**What you will do**
Which lines hold the word "cable"? Copy each of them from the material.

**Material provided**
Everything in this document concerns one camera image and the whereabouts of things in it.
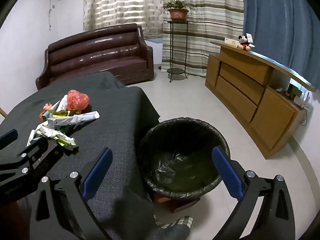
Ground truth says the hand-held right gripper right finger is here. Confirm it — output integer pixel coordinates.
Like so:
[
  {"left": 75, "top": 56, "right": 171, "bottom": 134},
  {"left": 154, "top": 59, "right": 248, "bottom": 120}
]
[{"left": 211, "top": 145, "right": 297, "bottom": 240}]

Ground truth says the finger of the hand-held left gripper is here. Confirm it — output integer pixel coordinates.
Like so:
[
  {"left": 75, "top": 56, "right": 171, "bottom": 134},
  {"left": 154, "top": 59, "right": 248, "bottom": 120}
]
[
  {"left": 0, "top": 129, "right": 18, "bottom": 150},
  {"left": 0, "top": 139, "right": 61, "bottom": 186}
]

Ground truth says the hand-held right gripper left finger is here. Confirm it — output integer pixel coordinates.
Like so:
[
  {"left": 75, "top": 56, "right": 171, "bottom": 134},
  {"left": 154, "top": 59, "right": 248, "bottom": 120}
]
[{"left": 30, "top": 147, "right": 113, "bottom": 240}]

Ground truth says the white paper wrapper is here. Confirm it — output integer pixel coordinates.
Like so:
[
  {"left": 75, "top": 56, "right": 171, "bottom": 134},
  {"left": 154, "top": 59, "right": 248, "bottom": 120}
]
[{"left": 26, "top": 122, "right": 59, "bottom": 147}]

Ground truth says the green white wrapper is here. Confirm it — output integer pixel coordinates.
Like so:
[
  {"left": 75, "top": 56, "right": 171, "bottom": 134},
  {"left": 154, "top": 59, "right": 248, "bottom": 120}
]
[{"left": 50, "top": 134, "right": 77, "bottom": 152}]

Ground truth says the white printed packet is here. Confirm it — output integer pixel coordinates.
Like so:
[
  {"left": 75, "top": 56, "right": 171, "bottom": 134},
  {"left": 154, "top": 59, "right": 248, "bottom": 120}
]
[{"left": 47, "top": 116, "right": 80, "bottom": 128}]

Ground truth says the orange wrapper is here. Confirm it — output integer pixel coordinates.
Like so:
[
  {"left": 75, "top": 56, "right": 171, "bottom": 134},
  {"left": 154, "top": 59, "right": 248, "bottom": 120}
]
[{"left": 39, "top": 104, "right": 52, "bottom": 120}]

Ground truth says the white green carton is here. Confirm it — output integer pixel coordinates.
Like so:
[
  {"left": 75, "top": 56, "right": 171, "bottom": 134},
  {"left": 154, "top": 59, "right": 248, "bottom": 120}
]
[{"left": 49, "top": 95, "right": 69, "bottom": 113}]

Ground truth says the black lined trash bin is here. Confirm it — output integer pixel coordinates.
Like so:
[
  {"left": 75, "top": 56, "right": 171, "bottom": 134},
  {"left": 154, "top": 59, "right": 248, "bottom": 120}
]
[{"left": 139, "top": 117, "right": 231, "bottom": 201}]

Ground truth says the red plastic bag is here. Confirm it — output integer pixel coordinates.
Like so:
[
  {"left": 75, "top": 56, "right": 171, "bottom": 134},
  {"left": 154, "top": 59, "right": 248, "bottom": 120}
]
[{"left": 66, "top": 89, "right": 90, "bottom": 113}]

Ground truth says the dark grey tablecloth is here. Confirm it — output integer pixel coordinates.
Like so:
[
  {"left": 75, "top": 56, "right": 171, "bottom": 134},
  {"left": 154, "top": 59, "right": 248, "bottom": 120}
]
[{"left": 0, "top": 71, "right": 161, "bottom": 240}]

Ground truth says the plaid slipper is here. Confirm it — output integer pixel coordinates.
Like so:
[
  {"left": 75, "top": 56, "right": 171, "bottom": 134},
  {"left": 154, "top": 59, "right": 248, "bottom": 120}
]
[{"left": 154, "top": 215, "right": 195, "bottom": 240}]

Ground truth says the wooden cabinet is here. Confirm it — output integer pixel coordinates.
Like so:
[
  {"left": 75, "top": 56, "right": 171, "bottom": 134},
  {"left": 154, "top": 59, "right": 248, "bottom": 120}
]
[{"left": 204, "top": 41, "right": 317, "bottom": 159}]

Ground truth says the white router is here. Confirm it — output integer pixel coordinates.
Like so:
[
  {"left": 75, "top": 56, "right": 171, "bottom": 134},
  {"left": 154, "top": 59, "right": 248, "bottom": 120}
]
[{"left": 296, "top": 91, "right": 313, "bottom": 109}]

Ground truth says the small dark box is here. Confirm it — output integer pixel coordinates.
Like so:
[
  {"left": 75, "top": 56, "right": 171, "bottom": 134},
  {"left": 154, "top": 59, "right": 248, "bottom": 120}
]
[{"left": 287, "top": 83, "right": 303, "bottom": 98}]

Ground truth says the black metal plant stand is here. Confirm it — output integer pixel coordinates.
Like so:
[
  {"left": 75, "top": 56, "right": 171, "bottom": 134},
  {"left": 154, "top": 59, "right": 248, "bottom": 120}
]
[{"left": 166, "top": 20, "right": 189, "bottom": 83}]

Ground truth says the brown leather sofa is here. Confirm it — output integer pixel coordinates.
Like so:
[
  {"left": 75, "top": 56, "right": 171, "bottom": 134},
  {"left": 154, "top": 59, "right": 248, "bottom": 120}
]
[{"left": 35, "top": 23, "right": 155, "bottom": 90}]

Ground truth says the mouse plush toy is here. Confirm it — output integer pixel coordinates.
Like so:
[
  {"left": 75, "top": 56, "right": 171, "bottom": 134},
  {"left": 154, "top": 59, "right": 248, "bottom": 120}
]
[{"left": 236, "top": 33, "right": 256, "bottom": 52}]

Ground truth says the white flat box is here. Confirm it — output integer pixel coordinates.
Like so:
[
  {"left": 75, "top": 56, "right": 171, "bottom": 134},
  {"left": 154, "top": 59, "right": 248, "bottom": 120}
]
[{"left": 224, "top": 37, "right": 242, "bottom": 47}]

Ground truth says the blue curtain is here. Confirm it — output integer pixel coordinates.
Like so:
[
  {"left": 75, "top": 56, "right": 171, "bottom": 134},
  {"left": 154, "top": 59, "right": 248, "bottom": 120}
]
[{"left": 241, "top": 0, "right": 320, "bottom": 85}]

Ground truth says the striped curtain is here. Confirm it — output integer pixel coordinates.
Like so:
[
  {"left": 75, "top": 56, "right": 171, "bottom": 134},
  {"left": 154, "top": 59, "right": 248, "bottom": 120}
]
[{"left": 161, "top": 0, "right": 245, "bottom": 77}]

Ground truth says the potted plant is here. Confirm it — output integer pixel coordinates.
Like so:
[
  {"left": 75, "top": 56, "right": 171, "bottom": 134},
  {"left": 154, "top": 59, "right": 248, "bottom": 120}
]
[{"left": 162, "top": 0, "right": 195, "bottom": 22}]

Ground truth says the beige patterned curtain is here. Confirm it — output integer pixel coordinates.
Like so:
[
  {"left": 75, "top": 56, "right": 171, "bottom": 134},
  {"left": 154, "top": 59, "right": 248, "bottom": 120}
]
[{"left": 82, "top": 0, "right": 165, "bottom": 40}]

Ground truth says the thin dark cable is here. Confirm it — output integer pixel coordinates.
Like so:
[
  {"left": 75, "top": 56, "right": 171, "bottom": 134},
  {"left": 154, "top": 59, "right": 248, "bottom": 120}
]
[{"left": 300, "top": 109, "right": 309, "bottom": 127}]

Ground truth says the air conditioner cable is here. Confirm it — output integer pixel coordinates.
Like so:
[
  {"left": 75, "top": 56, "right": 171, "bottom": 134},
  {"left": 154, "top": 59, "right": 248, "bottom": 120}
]
[{"left": 49, "top": 0, "right": 56, "bottom": 32}]

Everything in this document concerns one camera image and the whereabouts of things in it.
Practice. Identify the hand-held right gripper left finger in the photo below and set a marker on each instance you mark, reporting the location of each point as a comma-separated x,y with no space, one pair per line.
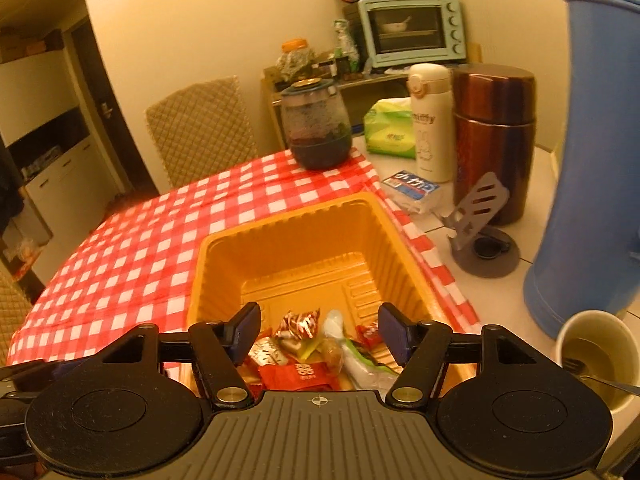
247,332

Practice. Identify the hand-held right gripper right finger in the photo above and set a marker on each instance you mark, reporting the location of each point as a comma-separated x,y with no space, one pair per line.
392,332

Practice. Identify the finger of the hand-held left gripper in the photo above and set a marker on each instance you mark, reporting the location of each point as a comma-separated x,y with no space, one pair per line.
50,371

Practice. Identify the tiny red candy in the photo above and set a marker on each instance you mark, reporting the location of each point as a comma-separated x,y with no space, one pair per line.
370,335

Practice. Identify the green clear snack packet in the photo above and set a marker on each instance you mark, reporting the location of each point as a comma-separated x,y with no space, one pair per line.
360,366

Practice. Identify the red white striped candy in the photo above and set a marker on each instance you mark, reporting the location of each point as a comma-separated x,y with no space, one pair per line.
297,324

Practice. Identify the yellow green candy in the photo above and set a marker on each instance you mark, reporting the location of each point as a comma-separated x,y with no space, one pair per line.
307,349

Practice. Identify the brown candy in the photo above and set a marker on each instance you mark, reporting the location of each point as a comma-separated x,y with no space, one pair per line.
332,355

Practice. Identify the large red snack packet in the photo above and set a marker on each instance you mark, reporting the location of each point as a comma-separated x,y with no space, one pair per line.
300,376

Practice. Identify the yellow plastic tray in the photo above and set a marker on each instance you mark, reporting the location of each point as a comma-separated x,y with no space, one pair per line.
300,250

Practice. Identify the quilted beige chair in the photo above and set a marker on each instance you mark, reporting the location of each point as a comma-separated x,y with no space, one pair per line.
12,320
200,130

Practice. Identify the red checkered tablecloth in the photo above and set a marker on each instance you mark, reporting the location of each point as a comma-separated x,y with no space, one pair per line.
140,260

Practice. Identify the grey phone stand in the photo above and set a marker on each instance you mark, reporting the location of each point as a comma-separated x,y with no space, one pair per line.
480,210

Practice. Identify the dark hanging clothing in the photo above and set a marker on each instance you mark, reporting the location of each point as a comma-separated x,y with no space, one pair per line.
9,185

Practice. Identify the white cabinet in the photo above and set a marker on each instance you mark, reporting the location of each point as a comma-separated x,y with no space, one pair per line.
60,175

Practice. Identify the white patterned mug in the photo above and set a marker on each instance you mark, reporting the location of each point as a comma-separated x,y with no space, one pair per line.
590,330

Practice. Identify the green tissue pack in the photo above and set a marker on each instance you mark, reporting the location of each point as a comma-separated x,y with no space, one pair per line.
390,130

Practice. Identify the white thermos bottle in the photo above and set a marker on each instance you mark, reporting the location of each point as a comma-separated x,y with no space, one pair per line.
432,130

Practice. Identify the quilted beige chair back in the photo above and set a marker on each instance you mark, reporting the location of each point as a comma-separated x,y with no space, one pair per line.
200,130

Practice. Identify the brown metal thermos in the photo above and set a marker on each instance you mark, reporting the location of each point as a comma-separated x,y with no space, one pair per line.
495,140

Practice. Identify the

**Written reply**
Ground truth says the thin dark cable is here. Confirm it — output integer pixel coordinates.
Ground truth says the air conditioner cable is here. Confirm it — output integer pixel coordinates.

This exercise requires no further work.